18. The method of claim 17, wherein the steps S100 and S200 are performed with a maximum preset duration (T)_m；T_m') is performed within a single time frame.

19. The method of claim 17, wherein the step S100 and the step S200 are not in a state of having a maximum preset duration (T)_m；T_m') when executed within a single time frame, the control and processing system outputs an error message.
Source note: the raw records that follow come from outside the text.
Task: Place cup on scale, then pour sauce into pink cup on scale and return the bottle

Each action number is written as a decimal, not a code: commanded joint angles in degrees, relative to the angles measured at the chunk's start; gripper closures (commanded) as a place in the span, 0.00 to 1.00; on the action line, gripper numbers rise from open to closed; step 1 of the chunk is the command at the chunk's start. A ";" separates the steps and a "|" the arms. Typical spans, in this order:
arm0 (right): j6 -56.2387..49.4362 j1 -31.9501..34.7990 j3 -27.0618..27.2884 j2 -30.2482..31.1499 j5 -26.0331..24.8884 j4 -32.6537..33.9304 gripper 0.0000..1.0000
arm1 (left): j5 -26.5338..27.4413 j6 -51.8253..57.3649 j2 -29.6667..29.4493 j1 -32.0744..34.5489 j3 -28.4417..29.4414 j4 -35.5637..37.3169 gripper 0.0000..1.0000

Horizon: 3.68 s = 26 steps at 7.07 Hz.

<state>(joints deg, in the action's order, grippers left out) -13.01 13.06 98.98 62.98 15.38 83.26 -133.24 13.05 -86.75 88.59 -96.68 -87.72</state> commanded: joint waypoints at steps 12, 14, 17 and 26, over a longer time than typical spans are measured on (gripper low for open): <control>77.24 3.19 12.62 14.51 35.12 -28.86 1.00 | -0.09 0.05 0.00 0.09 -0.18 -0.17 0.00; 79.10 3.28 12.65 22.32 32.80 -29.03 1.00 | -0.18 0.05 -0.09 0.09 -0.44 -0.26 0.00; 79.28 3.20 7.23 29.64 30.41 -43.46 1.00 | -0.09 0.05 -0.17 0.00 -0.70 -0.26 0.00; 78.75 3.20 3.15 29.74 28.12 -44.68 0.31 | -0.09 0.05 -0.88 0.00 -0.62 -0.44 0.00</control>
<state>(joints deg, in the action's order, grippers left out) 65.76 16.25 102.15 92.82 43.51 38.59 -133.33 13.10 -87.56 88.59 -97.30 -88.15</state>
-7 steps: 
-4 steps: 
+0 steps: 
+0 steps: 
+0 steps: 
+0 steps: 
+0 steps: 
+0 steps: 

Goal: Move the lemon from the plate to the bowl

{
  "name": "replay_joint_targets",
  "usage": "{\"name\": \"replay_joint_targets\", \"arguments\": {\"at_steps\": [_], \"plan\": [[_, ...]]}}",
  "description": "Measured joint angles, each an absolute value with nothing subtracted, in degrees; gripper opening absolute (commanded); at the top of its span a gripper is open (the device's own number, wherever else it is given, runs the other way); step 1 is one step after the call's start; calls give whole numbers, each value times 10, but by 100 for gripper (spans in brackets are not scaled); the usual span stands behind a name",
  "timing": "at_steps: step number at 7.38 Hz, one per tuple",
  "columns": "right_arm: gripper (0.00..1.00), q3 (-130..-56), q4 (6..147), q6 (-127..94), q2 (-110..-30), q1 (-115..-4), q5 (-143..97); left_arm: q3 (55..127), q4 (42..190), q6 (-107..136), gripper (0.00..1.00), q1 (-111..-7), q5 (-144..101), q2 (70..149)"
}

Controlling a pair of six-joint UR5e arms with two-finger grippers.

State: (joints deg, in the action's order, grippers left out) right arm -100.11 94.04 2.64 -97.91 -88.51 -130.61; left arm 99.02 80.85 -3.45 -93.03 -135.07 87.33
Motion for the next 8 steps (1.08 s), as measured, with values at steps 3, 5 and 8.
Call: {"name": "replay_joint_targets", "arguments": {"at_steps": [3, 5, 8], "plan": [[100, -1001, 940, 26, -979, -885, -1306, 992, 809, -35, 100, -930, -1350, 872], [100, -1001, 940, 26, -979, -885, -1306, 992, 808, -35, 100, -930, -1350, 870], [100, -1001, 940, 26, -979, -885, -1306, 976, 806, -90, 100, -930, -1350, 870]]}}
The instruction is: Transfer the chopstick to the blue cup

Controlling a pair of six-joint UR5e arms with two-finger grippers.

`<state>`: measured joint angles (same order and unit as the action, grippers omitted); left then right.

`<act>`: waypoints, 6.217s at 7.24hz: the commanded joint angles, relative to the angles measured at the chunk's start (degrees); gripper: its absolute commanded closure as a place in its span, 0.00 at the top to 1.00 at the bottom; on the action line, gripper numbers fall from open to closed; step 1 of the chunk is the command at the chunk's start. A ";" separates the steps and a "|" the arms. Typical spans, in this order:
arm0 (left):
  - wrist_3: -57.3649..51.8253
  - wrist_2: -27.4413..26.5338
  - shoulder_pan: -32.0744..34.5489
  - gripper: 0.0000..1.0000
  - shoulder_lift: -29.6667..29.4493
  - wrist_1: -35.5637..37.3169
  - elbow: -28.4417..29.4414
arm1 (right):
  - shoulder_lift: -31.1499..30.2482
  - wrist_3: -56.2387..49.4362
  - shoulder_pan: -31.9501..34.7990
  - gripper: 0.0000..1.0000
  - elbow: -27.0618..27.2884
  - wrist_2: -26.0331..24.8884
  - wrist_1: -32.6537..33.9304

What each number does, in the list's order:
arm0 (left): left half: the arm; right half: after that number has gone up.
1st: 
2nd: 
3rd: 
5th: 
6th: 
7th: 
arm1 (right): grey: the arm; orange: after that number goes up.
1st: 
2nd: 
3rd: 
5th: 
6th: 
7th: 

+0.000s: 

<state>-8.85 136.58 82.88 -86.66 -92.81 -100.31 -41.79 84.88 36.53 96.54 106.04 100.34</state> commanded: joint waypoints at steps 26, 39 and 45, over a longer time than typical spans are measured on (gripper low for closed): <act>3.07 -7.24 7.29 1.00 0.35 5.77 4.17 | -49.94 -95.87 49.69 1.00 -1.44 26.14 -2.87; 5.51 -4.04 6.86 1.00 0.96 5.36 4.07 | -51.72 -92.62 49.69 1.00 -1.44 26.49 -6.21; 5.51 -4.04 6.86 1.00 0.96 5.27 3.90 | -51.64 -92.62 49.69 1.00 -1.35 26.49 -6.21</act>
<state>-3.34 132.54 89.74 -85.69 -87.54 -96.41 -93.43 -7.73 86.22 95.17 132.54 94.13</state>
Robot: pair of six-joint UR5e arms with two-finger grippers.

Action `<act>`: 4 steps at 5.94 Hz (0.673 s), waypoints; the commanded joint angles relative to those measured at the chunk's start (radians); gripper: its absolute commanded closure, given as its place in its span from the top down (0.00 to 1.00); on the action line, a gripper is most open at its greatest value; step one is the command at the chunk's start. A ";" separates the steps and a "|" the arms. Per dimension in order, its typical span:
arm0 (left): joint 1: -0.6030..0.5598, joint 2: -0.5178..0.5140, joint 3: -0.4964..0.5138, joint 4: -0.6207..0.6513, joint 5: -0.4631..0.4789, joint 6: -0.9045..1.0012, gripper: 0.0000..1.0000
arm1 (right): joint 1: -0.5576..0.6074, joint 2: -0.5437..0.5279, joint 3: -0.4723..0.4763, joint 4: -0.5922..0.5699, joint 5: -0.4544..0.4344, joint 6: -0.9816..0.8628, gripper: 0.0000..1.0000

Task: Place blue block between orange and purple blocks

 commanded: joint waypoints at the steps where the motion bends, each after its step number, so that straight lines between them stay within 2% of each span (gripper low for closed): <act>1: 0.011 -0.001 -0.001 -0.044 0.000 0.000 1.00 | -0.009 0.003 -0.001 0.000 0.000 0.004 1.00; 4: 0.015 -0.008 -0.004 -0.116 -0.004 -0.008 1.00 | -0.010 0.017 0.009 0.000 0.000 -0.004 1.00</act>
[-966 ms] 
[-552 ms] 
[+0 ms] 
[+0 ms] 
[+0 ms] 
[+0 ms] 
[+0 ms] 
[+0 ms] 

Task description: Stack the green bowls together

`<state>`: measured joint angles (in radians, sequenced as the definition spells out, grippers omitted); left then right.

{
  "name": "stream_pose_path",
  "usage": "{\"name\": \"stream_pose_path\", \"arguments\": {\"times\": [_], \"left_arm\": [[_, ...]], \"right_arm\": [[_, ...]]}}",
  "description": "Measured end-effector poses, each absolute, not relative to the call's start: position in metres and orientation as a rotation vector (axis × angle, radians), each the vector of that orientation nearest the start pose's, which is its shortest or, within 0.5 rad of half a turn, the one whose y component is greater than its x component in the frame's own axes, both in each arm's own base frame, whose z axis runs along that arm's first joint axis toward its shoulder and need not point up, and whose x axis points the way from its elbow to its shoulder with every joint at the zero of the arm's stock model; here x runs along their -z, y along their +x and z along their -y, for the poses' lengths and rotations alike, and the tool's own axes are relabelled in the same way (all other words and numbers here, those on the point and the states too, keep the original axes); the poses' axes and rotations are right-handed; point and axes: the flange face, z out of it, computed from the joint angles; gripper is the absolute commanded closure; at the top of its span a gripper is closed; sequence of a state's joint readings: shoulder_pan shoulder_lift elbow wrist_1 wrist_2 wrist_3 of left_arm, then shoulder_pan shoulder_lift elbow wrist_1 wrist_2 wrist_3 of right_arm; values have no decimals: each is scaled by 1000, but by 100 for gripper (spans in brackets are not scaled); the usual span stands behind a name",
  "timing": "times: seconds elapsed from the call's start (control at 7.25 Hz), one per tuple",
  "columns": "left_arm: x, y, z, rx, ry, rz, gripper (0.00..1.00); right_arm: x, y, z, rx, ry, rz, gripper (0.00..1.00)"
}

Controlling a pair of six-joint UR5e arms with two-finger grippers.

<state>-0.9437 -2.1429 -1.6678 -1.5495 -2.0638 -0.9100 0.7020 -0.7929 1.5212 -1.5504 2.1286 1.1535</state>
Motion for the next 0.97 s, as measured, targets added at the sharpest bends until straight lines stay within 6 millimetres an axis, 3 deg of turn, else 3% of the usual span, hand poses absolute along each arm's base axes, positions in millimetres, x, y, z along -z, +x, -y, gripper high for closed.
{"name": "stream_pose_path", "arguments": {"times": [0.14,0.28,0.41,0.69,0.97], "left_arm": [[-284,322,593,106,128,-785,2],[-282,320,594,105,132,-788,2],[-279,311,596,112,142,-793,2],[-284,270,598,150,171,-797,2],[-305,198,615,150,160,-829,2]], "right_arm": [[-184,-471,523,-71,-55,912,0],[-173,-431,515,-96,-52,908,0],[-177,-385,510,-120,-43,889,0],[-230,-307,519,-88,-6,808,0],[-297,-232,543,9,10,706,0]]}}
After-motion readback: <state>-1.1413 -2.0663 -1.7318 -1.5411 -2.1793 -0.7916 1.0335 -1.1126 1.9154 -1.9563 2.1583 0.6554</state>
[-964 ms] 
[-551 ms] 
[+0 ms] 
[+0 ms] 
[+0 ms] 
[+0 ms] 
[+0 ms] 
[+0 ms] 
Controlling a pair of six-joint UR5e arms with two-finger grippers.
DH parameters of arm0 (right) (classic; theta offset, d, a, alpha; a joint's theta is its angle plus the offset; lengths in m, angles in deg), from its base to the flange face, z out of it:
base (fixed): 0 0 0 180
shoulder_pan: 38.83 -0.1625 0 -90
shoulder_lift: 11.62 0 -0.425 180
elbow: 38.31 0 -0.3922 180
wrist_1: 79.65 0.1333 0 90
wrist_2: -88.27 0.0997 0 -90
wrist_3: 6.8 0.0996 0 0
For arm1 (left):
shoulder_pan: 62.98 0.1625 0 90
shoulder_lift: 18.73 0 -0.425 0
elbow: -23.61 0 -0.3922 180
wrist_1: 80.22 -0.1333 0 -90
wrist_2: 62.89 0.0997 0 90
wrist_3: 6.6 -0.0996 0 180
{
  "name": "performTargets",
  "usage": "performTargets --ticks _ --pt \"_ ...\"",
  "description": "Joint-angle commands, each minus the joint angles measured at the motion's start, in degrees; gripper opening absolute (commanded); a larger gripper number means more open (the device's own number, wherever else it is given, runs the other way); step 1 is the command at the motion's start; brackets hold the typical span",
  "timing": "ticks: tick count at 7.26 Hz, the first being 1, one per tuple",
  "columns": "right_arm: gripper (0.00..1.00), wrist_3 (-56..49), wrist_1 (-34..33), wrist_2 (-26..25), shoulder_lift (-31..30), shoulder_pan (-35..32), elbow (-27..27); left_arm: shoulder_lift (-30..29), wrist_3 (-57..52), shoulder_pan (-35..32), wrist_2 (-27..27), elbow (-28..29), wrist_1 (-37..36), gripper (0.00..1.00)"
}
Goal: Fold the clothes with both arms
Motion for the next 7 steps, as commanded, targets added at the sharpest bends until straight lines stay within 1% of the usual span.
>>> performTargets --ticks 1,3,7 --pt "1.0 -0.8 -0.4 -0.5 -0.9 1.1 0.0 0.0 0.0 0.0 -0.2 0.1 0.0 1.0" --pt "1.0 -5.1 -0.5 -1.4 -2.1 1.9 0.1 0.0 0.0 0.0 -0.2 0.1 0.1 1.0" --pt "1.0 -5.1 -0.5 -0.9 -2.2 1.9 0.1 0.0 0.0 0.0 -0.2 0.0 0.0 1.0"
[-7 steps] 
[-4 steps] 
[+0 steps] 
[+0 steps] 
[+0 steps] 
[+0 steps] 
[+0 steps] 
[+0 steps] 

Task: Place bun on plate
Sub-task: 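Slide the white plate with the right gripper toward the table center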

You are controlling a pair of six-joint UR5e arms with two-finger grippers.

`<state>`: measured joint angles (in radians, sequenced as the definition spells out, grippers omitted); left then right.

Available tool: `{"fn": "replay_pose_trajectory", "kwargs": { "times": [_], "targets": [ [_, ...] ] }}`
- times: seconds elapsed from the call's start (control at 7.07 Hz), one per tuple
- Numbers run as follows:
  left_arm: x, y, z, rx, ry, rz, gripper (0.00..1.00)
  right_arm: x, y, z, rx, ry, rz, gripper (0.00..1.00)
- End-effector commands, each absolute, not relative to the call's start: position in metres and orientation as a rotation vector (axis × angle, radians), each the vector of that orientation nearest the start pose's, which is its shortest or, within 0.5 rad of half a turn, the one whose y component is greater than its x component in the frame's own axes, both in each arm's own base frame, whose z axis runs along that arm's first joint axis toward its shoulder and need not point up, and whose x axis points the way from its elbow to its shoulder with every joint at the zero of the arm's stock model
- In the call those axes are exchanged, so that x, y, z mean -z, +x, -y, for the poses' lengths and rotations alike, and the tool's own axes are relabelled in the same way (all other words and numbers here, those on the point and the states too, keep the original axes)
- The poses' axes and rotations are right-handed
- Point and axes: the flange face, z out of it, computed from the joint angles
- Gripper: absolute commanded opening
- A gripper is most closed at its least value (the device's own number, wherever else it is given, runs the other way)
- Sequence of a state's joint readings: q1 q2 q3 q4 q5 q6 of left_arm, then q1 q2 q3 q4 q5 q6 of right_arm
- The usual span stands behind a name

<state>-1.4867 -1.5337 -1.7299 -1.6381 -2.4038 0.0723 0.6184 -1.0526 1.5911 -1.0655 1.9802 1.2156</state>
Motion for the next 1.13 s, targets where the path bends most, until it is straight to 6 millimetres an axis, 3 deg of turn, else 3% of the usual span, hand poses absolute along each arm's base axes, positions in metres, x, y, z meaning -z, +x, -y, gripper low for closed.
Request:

20. The method of any one of claims 17 to 19, wherein said steps S100 and S1 are performed first, followed by the steps of:

-if the value of said at least one mechanical parameter acquired in said step S1 satisfies a given criterion:

-step S3 ', the control and processing system (4; 4') determining a parameter related to the health condition of the liver of the subject, by taking into account the value of the at least one mechanical parameter, irrespective of the concentration of the at least one liver enzyme in the blood of the subject, and outputting data representative of said parameter, while simultaneously

-a step S20, in which the control and processing system (4; 4 ') controls an operator interface (5; 5') so that it transmits information indicating that a blood test is recommended for the liver health assessment of a subject, and/or information prompting an operator (100) to take a capillary blood sample from a subject and initiate an analysis on said blood sample, followed by

Said step S200 and said step S2, followed by

-said step S3.

21. The method according to claim 20, wherein the control and processing system (4; 4'; 4 ") determines that the value of the at least one mechanical parameter does not satisfy the criterion when it exceeds a threshold value, which corresponds to a limit between an average value at which the liver does not suffer from health damage and a value at which the liver may suffer from health damage.